The copy you produce must hold every record exactly, and none of the images.

*** Block opens ***

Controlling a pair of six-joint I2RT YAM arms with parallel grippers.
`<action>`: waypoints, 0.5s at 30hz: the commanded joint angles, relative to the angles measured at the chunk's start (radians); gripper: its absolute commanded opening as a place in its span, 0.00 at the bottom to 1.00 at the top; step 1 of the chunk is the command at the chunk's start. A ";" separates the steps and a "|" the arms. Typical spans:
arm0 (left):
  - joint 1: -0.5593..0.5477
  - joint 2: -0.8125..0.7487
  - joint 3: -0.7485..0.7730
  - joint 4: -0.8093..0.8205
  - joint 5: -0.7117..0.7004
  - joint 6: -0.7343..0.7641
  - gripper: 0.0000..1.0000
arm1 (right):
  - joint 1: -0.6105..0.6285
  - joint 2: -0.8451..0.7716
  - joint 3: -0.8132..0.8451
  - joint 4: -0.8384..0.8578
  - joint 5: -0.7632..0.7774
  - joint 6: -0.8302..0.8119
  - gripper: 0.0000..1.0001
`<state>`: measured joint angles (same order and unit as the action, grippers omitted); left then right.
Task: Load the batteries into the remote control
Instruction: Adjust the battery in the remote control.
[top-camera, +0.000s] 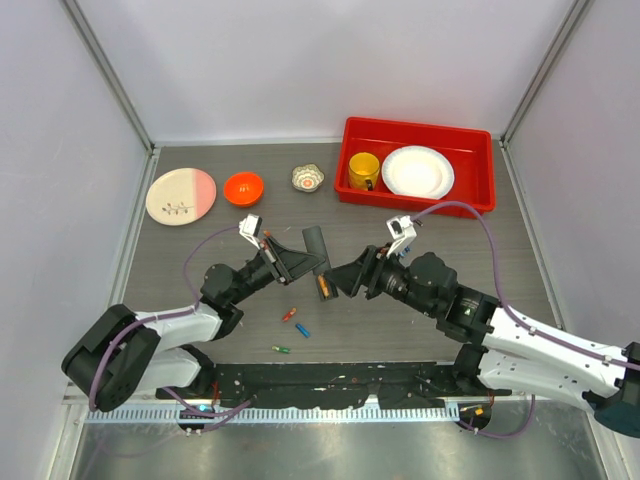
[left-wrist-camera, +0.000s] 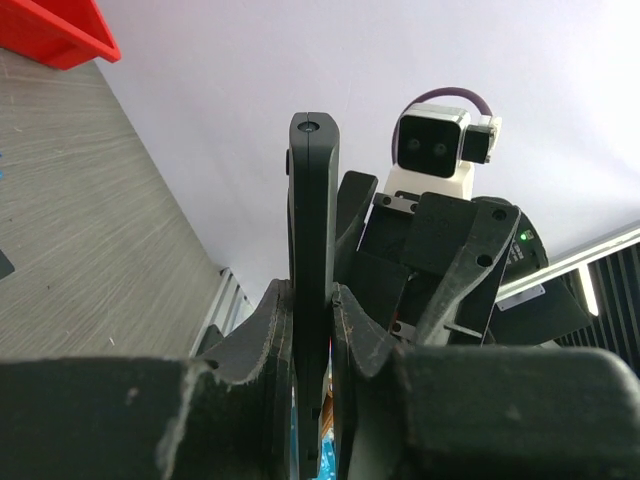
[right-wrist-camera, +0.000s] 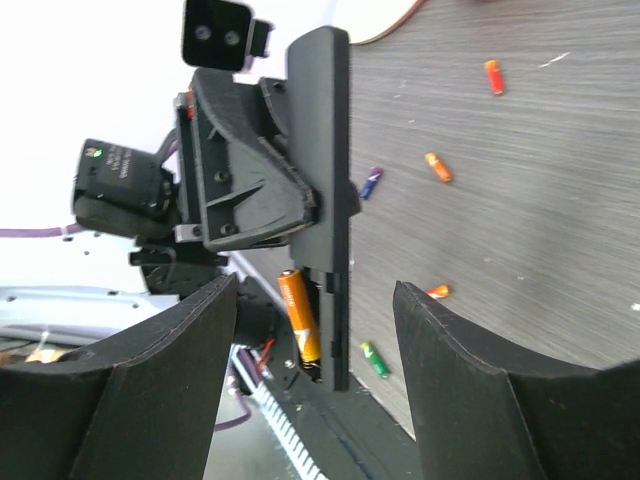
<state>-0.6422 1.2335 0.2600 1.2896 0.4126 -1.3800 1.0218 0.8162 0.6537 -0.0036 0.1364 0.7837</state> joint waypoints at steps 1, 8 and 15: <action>-0.001 -0.031 0.035 0.257 0.018 0.001 0.00 | -0.018 0.027 -0.026 0.181 -0.170 0.055 0.69; -0.001 -0.037 0.041 0.257 0.026 0.001 0.00 | -0.029 0.087 -0.034 0.218 -0.221 0.071 0.67; -0.001 -0.035 0.039 0.257 0.025 -0.001 0.00 | -0.054 0.093 -0.068 0.283 -0.238 0.124 0.67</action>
<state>-0.6422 1.2194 0.2619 1.2896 0.4213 -1.3804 0.9844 0.9096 0.5991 0.1745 -0.0704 0.8642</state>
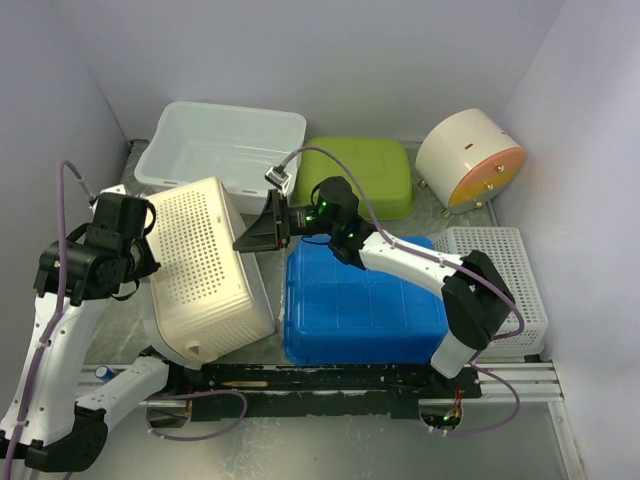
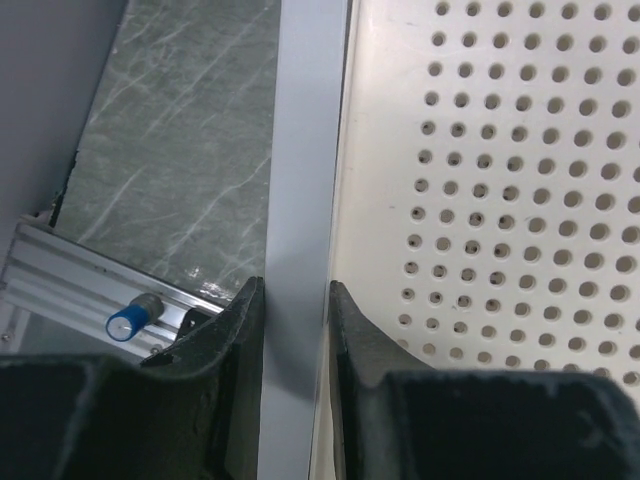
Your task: Turn the large container upside down
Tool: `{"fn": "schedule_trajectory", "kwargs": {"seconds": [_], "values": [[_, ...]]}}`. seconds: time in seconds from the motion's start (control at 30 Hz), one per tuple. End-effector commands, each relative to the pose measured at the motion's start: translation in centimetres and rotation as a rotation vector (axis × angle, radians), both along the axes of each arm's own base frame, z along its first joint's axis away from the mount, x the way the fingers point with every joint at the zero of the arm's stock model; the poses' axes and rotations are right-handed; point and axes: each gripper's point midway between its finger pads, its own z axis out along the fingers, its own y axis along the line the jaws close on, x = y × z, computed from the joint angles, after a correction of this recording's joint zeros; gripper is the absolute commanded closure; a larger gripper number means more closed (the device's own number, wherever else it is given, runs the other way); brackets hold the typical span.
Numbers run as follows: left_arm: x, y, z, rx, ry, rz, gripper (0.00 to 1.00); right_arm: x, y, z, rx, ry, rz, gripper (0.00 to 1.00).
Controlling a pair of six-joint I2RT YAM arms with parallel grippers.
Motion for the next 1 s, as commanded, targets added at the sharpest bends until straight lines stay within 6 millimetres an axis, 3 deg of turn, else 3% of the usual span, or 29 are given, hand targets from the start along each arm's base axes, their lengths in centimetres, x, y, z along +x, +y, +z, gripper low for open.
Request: {"fn": "schedule_trajectory", "kwargs": {"seconds": [0.0, 0.23, 0.37, 0.5, 0.67, 0.8, 0.97], "values": [[0.1, -0.9, -0.5, -0.031, 0.030, -0.023, 0.70, -5.2, 0.5, 6.8, 0.168, -0.143, 0.143, 0.01], [0.7, -0.4, 1.2, -0.007, -0.017, -0.022, 0.61, -6.5, 1.8, 7.1, 0.164, -0.165, 0.160, 0.01], [1.1, 0.3, 2.1, 0.038, -0.032, -0.020, 0.55, -6.4, 2.7, 6.3, 0.141, -0.164, 0.151, 0.01], [1.3, 0.6, 1.5, 0.062, -0.009, -0.010, 0.49, -6.2, 3.7, 4.8, 0.133, -0.119, 0.170, 0.01], [0.9, 0.8, 0.3, 0.081, 0.028, -0.007, 0.50, -6.6, 4.1, 4.8, 0.132, -0.121, 0.203, 0.01], [0.7, 1.3, -0.1, 0.098, 0.036, 0.010, 0.56, -5.5, 4.1, 5.0, 0.050, -0.218, 0.124, 0.00], [0.5, 1.5, -0.8, 0.107, 0.055, 0.023, 0.58, -3.9, 2.4, 6.4, 0.056, -0.253, 0.055, 0.00]]}}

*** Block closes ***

Solution for this exercise ->
Controlling a pair of six-joint I2RT YAM arms with parallel grippers.
`<action>`: waypoints, 0.5s at 30hz: the commanded joint angles, relative to the angles measured at the chunk's start (radians); gripper: its absolute commanded opening as a place in its span, 0.00 at the bottom to 1.00 at the top; step 1 of the chunk is the command at the chunk's start. A ";" separates the steps and a "|" the arms. Typical spans:
arm0 (left):
  - joint 1: -0.5593..0.5477
  - joint 2: -0.8125..0.7487
  - joint 3: -0.7485..0.7730
  - joint 4: -0.8093..0.8205
  - joint 5: -0.7117..0.7004
  - joint 6: -0.7343..0.7641
  - gripper: 0.0000..1.0000
arm1 (right):
  - joint 1: -0.6105..0.6285
  - joint 2: -0.8451..0.7716
  - joint 3: -0.8132..0.8451
  - joint 4: -0.8384..0.8578
  - joint 5: -0.7632..0.7774
  - joint 6: -0.8302..0.8119
  - gripper: 0.0000..1.0001
`<state>`: measured joint angles (same order and unit as the action, grippers omitted); left then right.
Task: Load the batteries into the remote control
Instruction: Adjust the battery in the remote control.
[top-camera, +0.000s] 
[left-wrist-camera, +0.000s] 
[right-wrist-camera, +0.000s] 
<state>-0.6422 1.2335 0.2600 1.2896 0.4126 -1.3800 1.0218 0.8162 0.6537 -0.0036 0.1364 0.7837</state> joint waypoints at steps 1, 8 and 15: <action>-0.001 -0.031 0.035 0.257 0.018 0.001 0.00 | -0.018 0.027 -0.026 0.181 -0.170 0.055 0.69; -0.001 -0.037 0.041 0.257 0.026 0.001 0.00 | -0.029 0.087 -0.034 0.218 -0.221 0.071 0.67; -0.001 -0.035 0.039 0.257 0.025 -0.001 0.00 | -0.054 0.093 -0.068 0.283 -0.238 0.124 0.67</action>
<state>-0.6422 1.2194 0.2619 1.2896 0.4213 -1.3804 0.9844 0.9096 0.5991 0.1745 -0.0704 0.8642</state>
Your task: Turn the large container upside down
Tool: `{"fn": "schedule_trajectory", "kwargs": {"seconds": [_], "values": [[_, ...]]}}`. seconds: time in seconds from the motion's start (control at 30 Hz), one per tuple. End-effector commands, each relative to the pose measured at the motion's start: translation in centimetres and rotation as a rotation vector (axis × angle, radians), both along the axes of each arm's own base frame, z along its first joint's axis away from the mount, x the way the fingers point with every joint at the zero of the arm's stock model; the poses' axes and rotations are right-handed; point and axes: each gripper's point midway between its finger pads, its own z axis out along the fingers, its own y axis along the line the jaws close on, x = y × z, computed from the joint angles, after a correction of this recording's joint zeros; gripper is the absolute commanded closure; a larger gripper number means more closed (the device's own number, wherever else it is given, runs the other way); brackets hold the typical span.
Numbers run as follows: left_arm: x, y, z, rx, ry, rz, gripper (0.00 to 1.00); right_arm: x, y, z, rx, ry, rz, gripper (0.00 to 1.00).
Controlling a pair of six-joint I2RT YAM arms with parallel grippers.
Motion for the next 1 s, as commanded, targets added at the sharpest bends until straight lines stay within 6 millimetres an axis, 3 deg of turn, else 3% of the usual span, or 29 are given, hand targets from the start along each arm's base axes, their lengths in centimetres, x, y, z along +x, +y, +z, gripper low for open.
Request: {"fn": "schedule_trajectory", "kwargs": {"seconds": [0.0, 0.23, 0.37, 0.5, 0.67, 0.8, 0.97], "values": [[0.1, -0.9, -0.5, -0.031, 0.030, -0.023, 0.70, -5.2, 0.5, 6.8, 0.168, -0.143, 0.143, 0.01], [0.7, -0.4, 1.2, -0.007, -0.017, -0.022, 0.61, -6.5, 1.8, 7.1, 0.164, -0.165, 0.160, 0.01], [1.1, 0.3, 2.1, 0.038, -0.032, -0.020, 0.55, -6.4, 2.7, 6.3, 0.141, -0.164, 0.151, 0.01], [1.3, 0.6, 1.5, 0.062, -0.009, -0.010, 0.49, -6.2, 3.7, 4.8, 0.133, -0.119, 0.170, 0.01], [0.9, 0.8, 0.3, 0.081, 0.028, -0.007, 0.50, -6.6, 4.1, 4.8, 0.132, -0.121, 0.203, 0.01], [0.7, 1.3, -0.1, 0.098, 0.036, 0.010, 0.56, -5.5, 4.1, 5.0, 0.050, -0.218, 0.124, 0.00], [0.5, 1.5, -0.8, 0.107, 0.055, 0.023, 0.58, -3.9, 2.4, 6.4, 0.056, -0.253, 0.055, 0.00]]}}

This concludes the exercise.